When I was a computer science student I spent a lot of time playing around with Linux, gaining valuable linux experience through hands-on experimentation. My home network was routed by a Pentium 2 workstation running Slackware and configured with IP forwarding and IP tables. In 2003, I attended a CCNA boot camp; the other students and I practiced routing protocols (RIP and OSPF) by building an overlay point-to-point network between our houses. We used OpenVPN for the tunneling and then RIP and OSPF inside the tunnels.
For the routing process, we first used Zebra and then Quagga (which at the time supported OSPF). It’s great to see that now, 20+ years later, open networking companies have adopted those same projects to finally deliver enterprise-grade routing and switching. Many of these core networking concepts and tools have their roots in unix systems, which have long been foundational in the networking world.
So what does all this have to do with network engineering? For anyone pursuing a career in this field, it’s essential to learn linux as a foundational skill.
Network Engineers and Linux Utilities
Well, I think that having a basic knowledge of Linux is no longer just for students and computer geeks. Network engineers will often run into Linux-based network operating systems and command lines.
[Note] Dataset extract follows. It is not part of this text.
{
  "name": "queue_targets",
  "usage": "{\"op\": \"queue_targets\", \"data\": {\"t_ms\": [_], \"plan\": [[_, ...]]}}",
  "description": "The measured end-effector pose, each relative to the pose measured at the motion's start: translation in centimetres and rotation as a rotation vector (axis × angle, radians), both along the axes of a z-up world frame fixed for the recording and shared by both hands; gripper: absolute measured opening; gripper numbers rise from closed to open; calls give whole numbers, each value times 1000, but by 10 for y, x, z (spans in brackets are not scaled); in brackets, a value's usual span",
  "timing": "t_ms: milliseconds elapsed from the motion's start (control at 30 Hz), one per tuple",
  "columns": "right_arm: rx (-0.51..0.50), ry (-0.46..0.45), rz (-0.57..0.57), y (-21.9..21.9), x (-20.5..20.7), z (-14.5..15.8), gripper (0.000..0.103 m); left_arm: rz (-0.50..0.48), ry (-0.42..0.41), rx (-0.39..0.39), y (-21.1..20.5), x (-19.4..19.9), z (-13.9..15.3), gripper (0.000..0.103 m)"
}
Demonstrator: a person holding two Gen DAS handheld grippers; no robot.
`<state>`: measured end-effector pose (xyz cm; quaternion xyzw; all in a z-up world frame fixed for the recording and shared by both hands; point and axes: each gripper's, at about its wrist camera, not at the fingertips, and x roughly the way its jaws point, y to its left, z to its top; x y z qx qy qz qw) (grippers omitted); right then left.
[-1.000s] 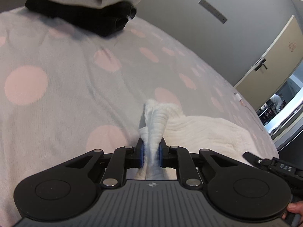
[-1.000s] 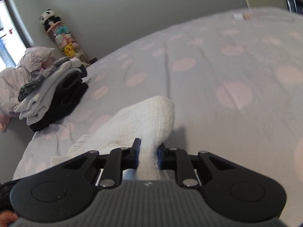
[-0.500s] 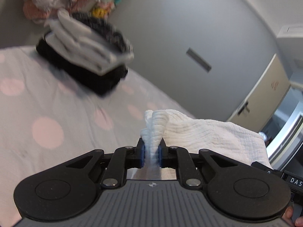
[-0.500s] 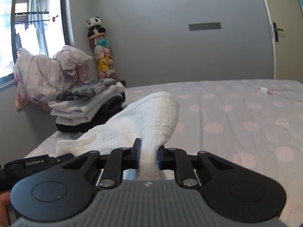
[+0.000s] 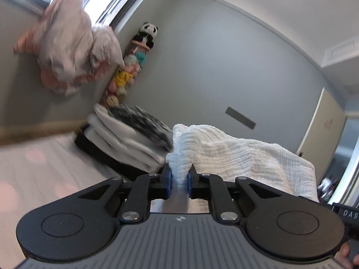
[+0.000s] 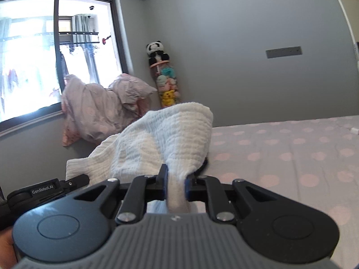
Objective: Fold clothes
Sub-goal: 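Lift the shirt end with both grippers and fold it over the shirt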
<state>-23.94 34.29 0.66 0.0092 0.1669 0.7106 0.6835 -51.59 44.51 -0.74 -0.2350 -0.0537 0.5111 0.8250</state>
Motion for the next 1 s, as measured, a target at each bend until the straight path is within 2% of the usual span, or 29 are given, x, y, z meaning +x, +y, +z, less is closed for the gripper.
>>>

Having a basic knowledge of Linux is a neccesity.
Taking a course focused on Linux for network engineers can accelerate the learning process and provide hands-on experience with essential tools like GNS3 and virtual machines.
Even when I first became a full-time network engineer, my Linux skills have helped me with the tasks of design, implementation, and support of enterprise networks. I was able to efficiently collect information needed to do network design, verify routing and availability during the implementation phase, and grab troubleshooting data necessary to quickly fix outages that impact users. Below, I would like to list some of the command line utilities that saved my network many times
Choosing a Linux Distro for Network Engineering
Selecting the best Linux distro for network engineering is a crucial decision that can impact your workflow, system stability, and access to essential networking tools. With so many Linux distributions available, network engineers need to weigh factors like security, long term support, and the availability of up-to-date software.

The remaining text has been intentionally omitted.